◆ Required work ◆
Please return the whole listing word for word.
(Given data begins)
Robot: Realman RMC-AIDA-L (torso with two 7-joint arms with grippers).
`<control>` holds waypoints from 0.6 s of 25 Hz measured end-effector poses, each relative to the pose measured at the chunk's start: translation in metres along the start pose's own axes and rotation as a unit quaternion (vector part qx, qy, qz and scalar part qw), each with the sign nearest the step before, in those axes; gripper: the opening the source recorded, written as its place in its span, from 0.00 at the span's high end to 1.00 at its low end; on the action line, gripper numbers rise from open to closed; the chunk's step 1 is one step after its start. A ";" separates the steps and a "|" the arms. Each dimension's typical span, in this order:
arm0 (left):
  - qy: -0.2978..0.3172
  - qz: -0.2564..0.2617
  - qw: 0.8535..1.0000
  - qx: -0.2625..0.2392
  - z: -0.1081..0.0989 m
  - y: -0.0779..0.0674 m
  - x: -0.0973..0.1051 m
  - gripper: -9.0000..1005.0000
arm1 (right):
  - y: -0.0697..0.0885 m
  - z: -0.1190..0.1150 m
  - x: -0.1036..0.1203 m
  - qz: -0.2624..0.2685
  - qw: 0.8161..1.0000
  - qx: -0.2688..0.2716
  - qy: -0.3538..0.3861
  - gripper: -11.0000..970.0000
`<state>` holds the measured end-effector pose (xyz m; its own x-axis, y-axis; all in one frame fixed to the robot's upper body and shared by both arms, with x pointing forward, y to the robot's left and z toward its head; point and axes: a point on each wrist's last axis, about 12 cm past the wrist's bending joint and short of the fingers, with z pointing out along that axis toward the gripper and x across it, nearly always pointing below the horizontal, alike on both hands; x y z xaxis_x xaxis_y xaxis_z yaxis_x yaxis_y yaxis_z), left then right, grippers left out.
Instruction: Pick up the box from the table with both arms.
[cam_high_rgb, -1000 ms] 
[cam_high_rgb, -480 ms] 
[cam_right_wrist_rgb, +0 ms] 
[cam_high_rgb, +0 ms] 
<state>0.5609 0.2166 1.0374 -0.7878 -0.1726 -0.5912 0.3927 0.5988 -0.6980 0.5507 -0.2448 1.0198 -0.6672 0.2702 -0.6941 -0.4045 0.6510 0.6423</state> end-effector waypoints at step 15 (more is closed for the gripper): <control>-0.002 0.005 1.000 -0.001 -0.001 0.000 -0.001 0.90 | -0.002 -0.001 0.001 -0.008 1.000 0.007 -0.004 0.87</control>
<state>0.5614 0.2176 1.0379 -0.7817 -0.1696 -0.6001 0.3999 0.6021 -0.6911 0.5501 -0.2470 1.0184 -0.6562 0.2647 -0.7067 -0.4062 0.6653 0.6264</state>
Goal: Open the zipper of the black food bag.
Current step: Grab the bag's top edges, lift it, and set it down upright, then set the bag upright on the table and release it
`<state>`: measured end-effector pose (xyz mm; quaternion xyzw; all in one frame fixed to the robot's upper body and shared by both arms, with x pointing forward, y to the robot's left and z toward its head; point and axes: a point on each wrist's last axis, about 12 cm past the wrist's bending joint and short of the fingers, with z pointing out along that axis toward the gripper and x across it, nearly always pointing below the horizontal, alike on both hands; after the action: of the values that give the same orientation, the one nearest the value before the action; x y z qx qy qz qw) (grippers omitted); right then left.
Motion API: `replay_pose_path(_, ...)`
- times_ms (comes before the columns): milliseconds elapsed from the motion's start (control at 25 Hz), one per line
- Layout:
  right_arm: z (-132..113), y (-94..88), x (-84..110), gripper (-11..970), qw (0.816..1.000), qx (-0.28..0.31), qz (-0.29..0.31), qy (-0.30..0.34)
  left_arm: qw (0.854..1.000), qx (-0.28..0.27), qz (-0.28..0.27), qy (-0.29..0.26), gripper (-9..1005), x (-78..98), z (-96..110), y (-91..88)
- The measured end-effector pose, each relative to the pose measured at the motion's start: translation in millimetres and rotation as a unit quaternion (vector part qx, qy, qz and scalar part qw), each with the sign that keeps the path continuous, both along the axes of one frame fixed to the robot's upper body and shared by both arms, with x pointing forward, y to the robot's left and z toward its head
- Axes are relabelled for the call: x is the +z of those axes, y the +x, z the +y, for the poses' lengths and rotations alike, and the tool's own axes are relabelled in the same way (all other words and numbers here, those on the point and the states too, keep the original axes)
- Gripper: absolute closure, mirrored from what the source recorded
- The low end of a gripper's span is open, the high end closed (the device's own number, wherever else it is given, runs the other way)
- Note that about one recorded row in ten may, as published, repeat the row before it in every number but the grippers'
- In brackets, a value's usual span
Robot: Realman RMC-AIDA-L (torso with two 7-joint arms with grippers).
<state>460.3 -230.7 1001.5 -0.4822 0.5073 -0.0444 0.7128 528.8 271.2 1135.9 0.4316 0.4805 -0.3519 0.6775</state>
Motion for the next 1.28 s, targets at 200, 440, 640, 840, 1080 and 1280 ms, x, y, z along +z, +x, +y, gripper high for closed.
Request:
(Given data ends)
◆ Response ◆
Robot: Realman RMC-AIDA-L (torso with two 7-joint arms with grippers).
`<control>` holds waypoints from 0.6 s of 25 Hz measured end-effector poses, each relative to the pose measured at the chunk's start: translation in metres along the start pose's own axes and rotation as a unit quaternion (vector part qx, qy, qz and scalar part qw), each with the sign nearest the step before, in those axes; gripper: the opening the source recorded, written as its place in its span, from 0.00 at the span's high end to 1.00 at its low end; on the action line, gripper numbers rise from open to closed; the chunk's step 1 is one step after its start. A ";" separates the steps and a "|" the arms. Each dimension's typical span, in this order:
arm0 (left):
  - qy: -0.2978..0.3172
  - qz: -0.2564..0.2617
  - qw: 0.8535..1.0000
  - qx: -0.2625..0.2392
  - z: -0.1081..0.0989 m
  - y: -0.0779..0.0674 m
  - x: -0.0973..0.1051 m
  - gripper: -9.0000..1005.0000
arm1 (right):
  - y: -0.0697..0.0885 m
  - z: -0.1190..0.1150 m
  - x: -0.1036..0.1203 m
  - qz: -0.2624..0.2685
  - qw: 0.8161..1.0000
  - qx: -0.2688..0.2716
  - qy: -0.3538..0.3861
  - gripper: -11.0000..970.0000
`<state>` holds the measured end-effector pose (xyz m; its own x-axis, y-axis; all in one frame fixed to the robot's upper body and shared by both arms, with x pointing forward, y to the robot's left and z toward its head; point and axes: a point on each wrist's last axis, about 12 cm past the wrist's bending joint and short of the fingers, with z pointing out along that axis toward the gripper and x across it, nearly always pointing below the horizontal, alike on both hands; x y z xaxis_x xaxis_y xaxis_z yaxis_x yaxis_y yaxis_z), left then right, grippers left out.
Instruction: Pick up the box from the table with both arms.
[cam_high_rgb, -1000 ms] 
[cam_high_rgb, -480 ms] 
[cam_right_wrist_rgb, +0 ms] 
[cam_high_rgb, +0 ms] 
<state>0.5609 0.2166 1.0374 -0.7878 -0.1726 -0.5912 0.3927 0.5988 -0.6980 0.5507 -0.2448 1.0198 -0.6672 0.2702 -0.6941 -0.4045 0.6510 0.6423</state> end-effector waypoints at step 15 (more is closed for the gripper): <control>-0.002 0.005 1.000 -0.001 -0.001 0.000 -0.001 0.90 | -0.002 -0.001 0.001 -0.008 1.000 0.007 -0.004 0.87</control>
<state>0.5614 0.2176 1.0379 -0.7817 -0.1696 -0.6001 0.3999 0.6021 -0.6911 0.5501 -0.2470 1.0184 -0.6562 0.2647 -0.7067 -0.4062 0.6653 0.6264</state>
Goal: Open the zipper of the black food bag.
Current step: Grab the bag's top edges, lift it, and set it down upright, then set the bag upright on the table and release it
`<state>`: measured end-effector pose (xyz mm; quaternion xyzw; all in one frame fixed to the robot's upper body and shared by both arms, with x pointing forward, y to the robot's left and z toward its head; point and axes: a point on each wrist's last axis, about 12 cm past the wrist's bending joint and short of the fingers, with z pointing out along that axis toward the gripper and x across it, nearly always pointing below the horizontal, alike on both hands; after the action: of the values that give the same orientation, the one nearest the value before the action; x y z qx qy qz qw) (grippers omitted); right then left.
Motion API: `replay_pose_path(_, ...)`
- times_ms (comes before the columns): milliseconds elapsed from the motion's start (control at 25 Hz), one per line
- Layout:
  right_arm: z (-132..113), y (-94..88), x (-84..110), gripper (-11..970), qw (0.816..1.000), qx (-0.28..0.31), qz (-0.29..0.31), qy (-0.30..0.34)
  left_arm: qw (0.854..1.000), qx (-0.28..0.27), qz (-0.28..0.27), qy (-0.29..0.26), gripper (-9..1005), x (-78..98), z (-96..110), y (-91..88)
- The measured end-effector pose, each relative to the pose measured at the motion's start: translation in millimetres and rotation as a unit quaternion (vector part qx, qy, qz and scalar part qw), each with the sign that keeps the path continuous, both along the axes of one frame fixed to the robot's upper body and shared by both arms, with x pointing forward, y to the robot's left and z toward its head
- Axes are relabelled for the call: x is the +z of those axes, y the +x, z the +y, for the poses' lengths and rotations alike, and the tool's own axes are relabelled in the same way (all other words and numbers here, those on the point and the states too, keep the original axes)
- Gripper: absolute closure, mirrored from what the source recorded
- The low end of a gripper's span is open, the high end closed (the device's own number, wherever else it is given, runs the other way)
- Note that about one recorded row in ten may, as published, repeat the row before it in every number but the grippers'
- In brackets, a value's usual span
Robot: Realman RMC-AIDA-L (torso with two 7-joint arms with grippers).
<state>460.3 -230.7 1001.5 -0.4822 0.5073 -0.0444 0.7128 528.8 271.2 1135.9 0.4316 0.4805 -0.3519 0.6775</state>
Motion for the next 1.28 s, targets at 200, 440, 640, 840, 1080 and 1280 ms, x, y, z along +z, +x, +y, gripper high for closed.
Request:

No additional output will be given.